- _THE PROBLEM_: Please copy every line of the records below that holds the word "markers".

- _Dataset records_:
^^^^^^^^
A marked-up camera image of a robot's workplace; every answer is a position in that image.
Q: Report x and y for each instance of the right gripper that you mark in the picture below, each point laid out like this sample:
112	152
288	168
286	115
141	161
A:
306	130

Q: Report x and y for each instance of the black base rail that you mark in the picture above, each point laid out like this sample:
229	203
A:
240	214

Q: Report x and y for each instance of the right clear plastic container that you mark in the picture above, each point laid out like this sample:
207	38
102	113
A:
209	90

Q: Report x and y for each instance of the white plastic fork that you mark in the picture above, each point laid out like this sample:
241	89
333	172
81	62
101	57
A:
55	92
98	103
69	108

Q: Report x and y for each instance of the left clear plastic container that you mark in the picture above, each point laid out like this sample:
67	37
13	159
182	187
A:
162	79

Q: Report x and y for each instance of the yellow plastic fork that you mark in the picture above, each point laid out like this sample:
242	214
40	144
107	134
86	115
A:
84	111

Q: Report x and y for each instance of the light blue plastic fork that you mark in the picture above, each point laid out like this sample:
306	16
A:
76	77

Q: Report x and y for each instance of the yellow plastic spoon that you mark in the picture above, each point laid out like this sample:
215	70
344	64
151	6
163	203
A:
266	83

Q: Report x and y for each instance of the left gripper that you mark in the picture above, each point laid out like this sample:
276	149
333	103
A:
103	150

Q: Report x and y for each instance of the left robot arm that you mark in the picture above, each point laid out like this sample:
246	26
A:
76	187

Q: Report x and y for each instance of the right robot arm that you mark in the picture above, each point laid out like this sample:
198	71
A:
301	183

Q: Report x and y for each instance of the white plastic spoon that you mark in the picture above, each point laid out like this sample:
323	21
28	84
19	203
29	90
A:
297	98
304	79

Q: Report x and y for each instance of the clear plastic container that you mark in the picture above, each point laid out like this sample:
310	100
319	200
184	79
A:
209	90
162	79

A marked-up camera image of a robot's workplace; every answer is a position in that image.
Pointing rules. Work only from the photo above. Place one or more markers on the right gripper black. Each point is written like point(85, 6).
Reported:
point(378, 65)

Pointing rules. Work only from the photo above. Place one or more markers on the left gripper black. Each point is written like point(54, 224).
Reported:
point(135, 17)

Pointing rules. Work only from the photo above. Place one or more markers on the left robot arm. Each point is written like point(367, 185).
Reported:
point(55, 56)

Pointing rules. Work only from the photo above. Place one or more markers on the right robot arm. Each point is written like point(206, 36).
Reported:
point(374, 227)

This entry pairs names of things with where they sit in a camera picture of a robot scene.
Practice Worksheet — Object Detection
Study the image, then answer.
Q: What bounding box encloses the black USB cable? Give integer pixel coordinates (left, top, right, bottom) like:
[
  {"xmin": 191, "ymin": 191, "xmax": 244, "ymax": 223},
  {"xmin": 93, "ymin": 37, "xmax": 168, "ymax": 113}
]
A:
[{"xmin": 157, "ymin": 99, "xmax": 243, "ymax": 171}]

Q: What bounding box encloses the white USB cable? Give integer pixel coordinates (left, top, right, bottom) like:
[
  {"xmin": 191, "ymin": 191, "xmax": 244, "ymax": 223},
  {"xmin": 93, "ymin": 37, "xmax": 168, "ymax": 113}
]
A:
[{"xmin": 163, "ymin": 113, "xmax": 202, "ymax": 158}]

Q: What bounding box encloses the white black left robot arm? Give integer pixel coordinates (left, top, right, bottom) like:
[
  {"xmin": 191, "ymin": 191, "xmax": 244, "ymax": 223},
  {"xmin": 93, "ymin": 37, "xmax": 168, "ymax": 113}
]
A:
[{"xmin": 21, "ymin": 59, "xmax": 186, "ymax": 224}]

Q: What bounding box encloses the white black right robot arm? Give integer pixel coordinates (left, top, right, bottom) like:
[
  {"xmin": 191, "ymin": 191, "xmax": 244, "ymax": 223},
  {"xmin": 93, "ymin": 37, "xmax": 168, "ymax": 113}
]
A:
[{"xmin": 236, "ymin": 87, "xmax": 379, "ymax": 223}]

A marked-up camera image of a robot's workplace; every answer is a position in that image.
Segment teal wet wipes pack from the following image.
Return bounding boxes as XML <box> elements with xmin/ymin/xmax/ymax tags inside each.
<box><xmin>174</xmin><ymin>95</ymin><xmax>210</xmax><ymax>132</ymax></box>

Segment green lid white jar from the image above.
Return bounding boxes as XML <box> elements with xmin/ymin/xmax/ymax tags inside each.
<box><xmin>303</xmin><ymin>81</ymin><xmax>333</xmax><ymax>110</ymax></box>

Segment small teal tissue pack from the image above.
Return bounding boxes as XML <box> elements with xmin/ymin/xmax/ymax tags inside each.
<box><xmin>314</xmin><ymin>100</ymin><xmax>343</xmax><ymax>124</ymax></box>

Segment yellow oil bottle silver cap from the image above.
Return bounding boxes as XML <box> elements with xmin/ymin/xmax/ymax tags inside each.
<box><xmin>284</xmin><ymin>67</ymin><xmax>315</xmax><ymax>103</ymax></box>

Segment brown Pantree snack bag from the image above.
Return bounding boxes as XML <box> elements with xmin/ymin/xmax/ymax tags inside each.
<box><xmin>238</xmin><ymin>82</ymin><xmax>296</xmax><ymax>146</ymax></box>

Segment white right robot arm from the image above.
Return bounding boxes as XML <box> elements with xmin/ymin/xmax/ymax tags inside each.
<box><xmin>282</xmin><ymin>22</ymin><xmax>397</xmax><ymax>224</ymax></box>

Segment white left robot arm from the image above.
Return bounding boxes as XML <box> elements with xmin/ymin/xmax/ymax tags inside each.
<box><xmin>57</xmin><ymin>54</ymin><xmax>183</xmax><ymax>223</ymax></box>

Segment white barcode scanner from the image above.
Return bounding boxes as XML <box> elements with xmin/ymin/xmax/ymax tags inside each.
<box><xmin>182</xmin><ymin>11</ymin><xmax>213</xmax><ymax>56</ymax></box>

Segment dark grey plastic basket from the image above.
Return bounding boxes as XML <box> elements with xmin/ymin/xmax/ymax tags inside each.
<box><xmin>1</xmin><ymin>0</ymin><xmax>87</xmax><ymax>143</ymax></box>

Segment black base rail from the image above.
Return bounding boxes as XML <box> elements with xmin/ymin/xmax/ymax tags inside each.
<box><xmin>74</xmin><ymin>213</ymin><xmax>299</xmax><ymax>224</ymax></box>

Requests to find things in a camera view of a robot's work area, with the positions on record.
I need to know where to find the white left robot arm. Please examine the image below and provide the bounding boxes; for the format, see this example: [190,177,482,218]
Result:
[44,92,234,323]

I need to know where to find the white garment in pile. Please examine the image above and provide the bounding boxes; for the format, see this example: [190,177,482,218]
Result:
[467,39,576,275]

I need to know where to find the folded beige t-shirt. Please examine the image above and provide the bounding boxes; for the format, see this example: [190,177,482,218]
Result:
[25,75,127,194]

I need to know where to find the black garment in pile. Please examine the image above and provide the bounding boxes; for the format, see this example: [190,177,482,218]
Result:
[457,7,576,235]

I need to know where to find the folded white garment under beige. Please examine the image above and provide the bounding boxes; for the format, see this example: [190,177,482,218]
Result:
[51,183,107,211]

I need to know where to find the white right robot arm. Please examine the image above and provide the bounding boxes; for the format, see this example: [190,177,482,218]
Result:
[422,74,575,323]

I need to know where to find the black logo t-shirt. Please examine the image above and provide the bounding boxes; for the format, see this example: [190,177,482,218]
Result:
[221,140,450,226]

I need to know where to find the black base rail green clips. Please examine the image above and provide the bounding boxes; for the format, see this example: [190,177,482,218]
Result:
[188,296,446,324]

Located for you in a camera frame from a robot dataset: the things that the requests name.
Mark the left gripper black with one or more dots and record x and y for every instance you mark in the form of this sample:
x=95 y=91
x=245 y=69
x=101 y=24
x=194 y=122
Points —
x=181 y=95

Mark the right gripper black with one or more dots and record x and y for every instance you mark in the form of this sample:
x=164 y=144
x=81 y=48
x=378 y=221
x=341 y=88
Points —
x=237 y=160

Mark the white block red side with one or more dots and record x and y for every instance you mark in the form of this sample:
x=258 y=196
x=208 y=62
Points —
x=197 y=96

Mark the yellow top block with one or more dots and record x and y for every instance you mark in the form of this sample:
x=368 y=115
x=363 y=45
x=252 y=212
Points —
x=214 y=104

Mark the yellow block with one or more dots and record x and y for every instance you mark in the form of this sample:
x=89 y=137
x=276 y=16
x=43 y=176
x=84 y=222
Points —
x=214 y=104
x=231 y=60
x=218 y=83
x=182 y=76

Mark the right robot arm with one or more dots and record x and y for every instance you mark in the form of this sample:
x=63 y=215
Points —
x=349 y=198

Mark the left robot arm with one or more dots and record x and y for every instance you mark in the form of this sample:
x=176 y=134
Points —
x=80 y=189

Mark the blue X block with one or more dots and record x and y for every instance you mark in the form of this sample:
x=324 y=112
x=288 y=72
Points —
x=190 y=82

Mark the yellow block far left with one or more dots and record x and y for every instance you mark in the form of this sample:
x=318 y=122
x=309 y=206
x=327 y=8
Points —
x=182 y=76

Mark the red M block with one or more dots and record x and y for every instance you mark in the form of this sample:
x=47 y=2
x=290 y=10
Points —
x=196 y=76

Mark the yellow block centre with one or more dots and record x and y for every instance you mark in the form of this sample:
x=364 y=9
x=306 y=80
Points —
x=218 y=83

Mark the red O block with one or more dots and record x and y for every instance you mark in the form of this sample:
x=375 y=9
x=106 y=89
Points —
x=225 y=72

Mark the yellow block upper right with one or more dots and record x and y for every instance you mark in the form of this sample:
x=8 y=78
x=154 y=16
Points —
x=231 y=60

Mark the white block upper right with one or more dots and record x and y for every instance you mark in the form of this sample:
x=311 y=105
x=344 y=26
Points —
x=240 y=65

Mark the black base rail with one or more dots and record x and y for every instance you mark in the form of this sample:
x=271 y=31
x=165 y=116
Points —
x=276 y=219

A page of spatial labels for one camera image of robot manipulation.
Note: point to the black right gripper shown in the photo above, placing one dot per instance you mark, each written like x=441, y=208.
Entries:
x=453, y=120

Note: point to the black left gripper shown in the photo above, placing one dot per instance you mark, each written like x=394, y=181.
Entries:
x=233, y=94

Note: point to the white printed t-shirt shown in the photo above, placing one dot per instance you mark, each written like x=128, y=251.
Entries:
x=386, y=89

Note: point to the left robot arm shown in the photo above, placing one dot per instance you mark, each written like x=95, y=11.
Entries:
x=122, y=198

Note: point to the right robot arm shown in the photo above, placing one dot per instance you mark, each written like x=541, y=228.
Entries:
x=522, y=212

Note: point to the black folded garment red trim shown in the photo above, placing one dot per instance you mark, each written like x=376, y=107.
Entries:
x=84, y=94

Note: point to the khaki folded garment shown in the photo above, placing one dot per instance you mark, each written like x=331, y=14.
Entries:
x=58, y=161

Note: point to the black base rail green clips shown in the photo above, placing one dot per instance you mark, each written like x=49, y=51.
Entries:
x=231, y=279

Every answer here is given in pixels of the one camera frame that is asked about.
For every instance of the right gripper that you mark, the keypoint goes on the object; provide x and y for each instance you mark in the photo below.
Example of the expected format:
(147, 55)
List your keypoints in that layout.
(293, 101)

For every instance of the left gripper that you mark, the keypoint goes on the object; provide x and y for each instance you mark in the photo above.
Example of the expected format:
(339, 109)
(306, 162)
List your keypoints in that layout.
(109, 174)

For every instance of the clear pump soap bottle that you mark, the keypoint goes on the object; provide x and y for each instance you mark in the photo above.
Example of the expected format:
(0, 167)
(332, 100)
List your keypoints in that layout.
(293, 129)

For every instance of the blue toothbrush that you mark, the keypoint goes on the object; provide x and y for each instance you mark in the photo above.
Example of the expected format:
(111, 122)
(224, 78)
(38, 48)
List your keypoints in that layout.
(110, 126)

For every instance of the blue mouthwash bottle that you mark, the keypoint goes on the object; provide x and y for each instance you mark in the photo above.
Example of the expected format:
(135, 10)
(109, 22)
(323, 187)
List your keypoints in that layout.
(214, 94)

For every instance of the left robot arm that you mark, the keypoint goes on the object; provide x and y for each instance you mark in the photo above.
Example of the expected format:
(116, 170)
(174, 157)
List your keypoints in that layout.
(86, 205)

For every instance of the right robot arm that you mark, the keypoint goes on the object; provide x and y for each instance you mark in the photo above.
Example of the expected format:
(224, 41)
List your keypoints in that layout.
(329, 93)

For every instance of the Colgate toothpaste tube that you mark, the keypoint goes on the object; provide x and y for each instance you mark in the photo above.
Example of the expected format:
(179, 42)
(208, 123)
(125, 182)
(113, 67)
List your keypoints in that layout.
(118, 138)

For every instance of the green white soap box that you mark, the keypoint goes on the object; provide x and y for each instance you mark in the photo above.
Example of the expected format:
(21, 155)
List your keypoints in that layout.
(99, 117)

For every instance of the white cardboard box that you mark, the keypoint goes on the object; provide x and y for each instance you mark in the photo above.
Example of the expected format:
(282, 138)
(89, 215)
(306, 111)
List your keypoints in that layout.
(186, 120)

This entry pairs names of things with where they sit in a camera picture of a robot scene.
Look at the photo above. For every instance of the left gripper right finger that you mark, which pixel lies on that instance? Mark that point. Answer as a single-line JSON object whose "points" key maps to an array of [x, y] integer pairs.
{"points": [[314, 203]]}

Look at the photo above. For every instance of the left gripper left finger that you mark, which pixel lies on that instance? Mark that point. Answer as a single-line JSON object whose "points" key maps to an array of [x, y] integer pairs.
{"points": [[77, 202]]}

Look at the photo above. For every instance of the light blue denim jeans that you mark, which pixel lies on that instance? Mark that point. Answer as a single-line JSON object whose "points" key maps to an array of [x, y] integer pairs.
^^^^^^^^
- _OUTPUT BELOW_:
Pointing rules. Work only from the photo above. Place one or more markers on the right gripper black. Each point is written like point(85, 6).
Pointing rules. Work only from the photo above. Place one or more markers on the left gripper black. Each point is written like point(54, 224).
Pointing rules. Work only from the photo above. Place one or more markers on the left robot arm. Each point is written like point(367, 185).
Pointing rules. Work only from the photo above. Place one or more markers on the right robot arm. Each point is written like point(206, 36).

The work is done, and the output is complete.